In clinical breast cancers, miR-10b expression levels were first examined in 23 advance-stage breast cancer patients whose tumor samples were obtained at the time of mastectomy: relative to normal mammary tissues, the level of this miRNA is lower in primary breast tumors isolated from metastasis-free patients, while 50% of metastasis-positive patients show elevated miR-10b levels in their breast tumors [6]. On the other hand, miR-10b expression levels in unfractionated bulk cell populations of tumors removed from early-stage breast cancer patients do not predict future metastatic recurrence [10]. It may not be informative, however, to make a prognosis based on expression analysis performed on the heterogeneous cell populations within early-stage primary tumors, in which metastatic cells may not be present or may represent only a rare subset of the total tumor mass.
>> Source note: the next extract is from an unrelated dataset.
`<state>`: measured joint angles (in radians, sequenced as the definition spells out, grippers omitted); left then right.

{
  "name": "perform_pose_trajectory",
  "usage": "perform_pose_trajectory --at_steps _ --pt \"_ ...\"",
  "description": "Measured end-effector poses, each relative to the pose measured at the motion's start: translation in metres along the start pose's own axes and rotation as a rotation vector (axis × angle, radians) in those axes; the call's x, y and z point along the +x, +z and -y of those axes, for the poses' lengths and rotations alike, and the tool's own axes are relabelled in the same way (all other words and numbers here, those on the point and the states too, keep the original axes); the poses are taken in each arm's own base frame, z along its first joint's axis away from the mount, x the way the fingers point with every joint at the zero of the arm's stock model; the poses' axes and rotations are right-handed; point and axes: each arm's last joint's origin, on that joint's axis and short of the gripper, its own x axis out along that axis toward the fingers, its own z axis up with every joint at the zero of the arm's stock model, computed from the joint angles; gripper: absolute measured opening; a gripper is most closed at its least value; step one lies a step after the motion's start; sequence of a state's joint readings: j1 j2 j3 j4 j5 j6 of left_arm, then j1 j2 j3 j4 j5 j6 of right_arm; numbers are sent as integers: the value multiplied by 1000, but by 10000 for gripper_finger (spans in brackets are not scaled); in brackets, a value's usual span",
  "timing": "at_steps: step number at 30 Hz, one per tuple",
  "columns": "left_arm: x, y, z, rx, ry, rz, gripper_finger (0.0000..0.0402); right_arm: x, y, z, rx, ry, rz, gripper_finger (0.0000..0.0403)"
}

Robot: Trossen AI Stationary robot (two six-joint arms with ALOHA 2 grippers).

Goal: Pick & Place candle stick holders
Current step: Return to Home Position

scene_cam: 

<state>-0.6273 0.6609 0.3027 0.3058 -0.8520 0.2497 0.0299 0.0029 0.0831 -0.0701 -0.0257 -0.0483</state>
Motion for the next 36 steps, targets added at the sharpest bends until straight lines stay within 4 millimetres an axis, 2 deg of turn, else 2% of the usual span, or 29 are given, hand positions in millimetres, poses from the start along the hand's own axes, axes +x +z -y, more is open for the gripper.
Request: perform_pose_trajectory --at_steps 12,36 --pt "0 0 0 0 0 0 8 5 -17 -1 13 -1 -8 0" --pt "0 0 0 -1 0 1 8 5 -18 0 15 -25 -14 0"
In advance-stage tumors, miR-10b expression indeed correlates with high-grade malignancy in various cancer types. Higher levels of miR-10b were observed in metastatic samples relative to matched primary tumors [11]. Another study reported that miR-10b is upregulated in hepatocellular carcinomas from metastasis-positive patients compared with hepatocellular carcinomas from metastasis-free patients [12]. In addition, miR-10b is one of the top upregulated miRNAs in human pancreatic adenocarcinomas [13] and glioblastomas [14, 15], two types of highly metastatic and/or invasive cancers. In human gliomas, miR-10b levels correlate with tumor grade, invasiveness, and levels of the tumor invasive factors urokinase plasminogen activator receptor and RhoC [16]. Compared with normal Schwann cells, miR-10b is markedly upregulated in tumor tissues from malignant peripheral nerve sheath tumors and in Schwann cells isolated from neurofibromatosis type 1 (NF1) neurofibromas [17].
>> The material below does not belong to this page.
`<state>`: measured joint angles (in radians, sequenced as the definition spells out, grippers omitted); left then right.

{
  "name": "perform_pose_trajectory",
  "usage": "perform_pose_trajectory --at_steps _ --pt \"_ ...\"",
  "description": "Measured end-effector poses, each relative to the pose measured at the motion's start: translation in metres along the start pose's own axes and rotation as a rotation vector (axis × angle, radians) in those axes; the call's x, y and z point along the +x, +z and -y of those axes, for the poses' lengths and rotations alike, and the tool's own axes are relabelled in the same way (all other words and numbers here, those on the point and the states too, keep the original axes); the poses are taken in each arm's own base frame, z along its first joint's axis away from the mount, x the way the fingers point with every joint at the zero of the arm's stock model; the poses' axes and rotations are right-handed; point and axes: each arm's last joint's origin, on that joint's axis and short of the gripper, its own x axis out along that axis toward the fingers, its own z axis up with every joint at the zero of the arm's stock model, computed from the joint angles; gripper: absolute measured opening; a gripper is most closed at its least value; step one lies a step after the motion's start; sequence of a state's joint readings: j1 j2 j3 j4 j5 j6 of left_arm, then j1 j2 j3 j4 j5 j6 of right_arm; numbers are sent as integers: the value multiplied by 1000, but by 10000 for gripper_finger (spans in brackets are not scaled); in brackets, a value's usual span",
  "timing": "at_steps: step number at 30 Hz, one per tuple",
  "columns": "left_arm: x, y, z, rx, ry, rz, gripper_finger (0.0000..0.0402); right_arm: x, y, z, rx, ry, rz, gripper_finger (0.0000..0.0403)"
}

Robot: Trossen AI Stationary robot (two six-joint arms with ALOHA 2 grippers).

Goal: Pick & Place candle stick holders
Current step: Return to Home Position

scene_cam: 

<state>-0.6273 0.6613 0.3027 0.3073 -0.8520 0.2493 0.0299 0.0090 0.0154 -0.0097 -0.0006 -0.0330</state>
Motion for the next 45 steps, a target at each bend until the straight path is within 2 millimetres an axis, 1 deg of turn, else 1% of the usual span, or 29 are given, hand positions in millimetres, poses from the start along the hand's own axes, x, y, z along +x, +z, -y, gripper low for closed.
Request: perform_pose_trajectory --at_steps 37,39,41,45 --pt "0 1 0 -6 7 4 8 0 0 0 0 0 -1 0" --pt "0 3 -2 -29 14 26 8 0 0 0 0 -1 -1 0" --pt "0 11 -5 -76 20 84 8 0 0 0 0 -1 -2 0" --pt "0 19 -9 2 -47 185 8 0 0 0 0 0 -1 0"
miR-10b functionally contributes to tumor invasion and metastasis
Overexpression of miR-10b can endow cancer cells with invasive and metastatic abilities in vivo. The first evidence came from overexpression analyses in two xenograft models. In both cases, human breast carcinoma cells were implanted into the mammary fat pads of NOD-SCID mice. In the SUM149 model, at 6 weeks post implantation, the control tumors were non-invasive, as evidenced by their confinement within fibrotic capsules; in contrast, the miR-10b-expressing SUM149 tumors displayed substantial invasion, with islands of carcinoma cells that invaded the stroma [6]. From 9 weeks, the lungs of mice bearing miR-10b-expressing tumors, but not the control tumors, showed clusters of micrometastatic cells, as evidenced by cytokeratin immunostaining. In another otherwise nonmetastatic human breast cancer cell line, the SUM159 line, ectopic expression of miR-10b led to more visible signs of lung metastases as well as macroscopic peritoneal metastases [6]. These results suggest that miR-10b is a metastasis-promoting miRNA in vivo in breast cancer.
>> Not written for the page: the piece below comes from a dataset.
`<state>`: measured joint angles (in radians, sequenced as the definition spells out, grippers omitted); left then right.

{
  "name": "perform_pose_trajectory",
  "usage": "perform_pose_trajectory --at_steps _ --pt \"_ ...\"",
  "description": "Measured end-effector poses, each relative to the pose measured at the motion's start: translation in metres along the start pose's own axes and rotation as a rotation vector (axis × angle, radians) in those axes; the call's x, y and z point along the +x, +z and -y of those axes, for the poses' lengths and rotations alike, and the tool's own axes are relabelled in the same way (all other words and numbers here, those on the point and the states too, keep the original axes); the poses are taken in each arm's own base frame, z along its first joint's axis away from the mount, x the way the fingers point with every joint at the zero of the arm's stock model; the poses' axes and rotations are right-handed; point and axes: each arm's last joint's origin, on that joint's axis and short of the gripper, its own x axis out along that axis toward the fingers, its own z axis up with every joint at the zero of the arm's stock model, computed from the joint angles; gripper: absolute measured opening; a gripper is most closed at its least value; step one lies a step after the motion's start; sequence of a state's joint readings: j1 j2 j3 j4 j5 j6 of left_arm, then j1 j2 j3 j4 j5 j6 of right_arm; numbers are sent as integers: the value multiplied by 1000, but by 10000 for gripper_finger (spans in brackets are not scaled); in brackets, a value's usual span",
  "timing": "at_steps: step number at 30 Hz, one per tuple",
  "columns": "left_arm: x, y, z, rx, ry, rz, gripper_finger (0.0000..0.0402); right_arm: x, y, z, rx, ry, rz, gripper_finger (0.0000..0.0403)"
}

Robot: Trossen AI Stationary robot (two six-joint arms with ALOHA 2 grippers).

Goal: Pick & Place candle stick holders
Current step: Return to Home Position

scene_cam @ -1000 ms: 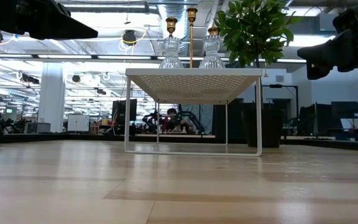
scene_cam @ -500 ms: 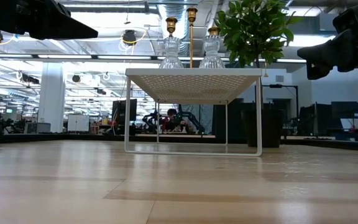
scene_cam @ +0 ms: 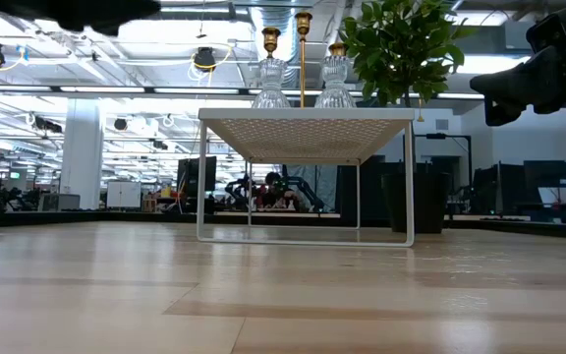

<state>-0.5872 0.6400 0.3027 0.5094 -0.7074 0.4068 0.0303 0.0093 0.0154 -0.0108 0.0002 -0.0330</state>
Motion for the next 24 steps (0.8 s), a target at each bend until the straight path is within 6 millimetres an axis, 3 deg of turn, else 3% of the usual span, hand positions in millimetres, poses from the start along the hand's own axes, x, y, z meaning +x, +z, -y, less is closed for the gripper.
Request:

miR-10b is also involved in the progression of other types of cancer. Antisense silencing of miR-10b in NF1 malignant peripheral nerve sheath tumor cells reduced cell proliferation, migration and invasion [17]. In esophageal cancer cells, ectopic expression of miR-10b increased cell motility and invasiveness, whereas inhibition of miR-10b reduced cell invasiveness [18]. When miR-10b was overexpressed in nasopharyngeal carcinoma cells, it markedly induced the cells' in vitro migration and invasion, as well as in vivo metastasis formation in nude mice [19]. Although the role of miR-10b in pancreatic cancer has not yet been reported, miR-10a - which shares the same seed sequence as miR-10b, and differs from miR-10b by a single nucleotide - has been reported to be a metastasis-promoting miRNA in pancreatic cancer cells [20].
Regulation of expression and molecular mechanisms of miR-10b action
In breast cancer cells, miR-10b levels correlate not only with metastatic potential, but also with expression levels of the EMT-inducing, metastasis-promoting transcription factor Twist [6]. This association has also been extended in other types of cancer. For instance, in a collection of 46 head and neck squamous cell carcinomas, miR-10b and Twist were found to be highly correlated (P = 0.006) [21].
Twist is a pleiotropic transcription factor [22]. Among its multiple targets, Twist activates the transcription of the mir-10b gene (Figure 1) by binding directly to an E-box sequence proximal to its putative promoter [6]. Although the miR-10b miRNA does not trigger an EMT by itself, it appears to be required for Twist-induced cell motility and invasiveness in human mammary epithelial cells [6], suggesting that miR-10b is a mediator of some elements of the multicomponent, Twist-induced EMT program, but not an inducer of EMT on its own.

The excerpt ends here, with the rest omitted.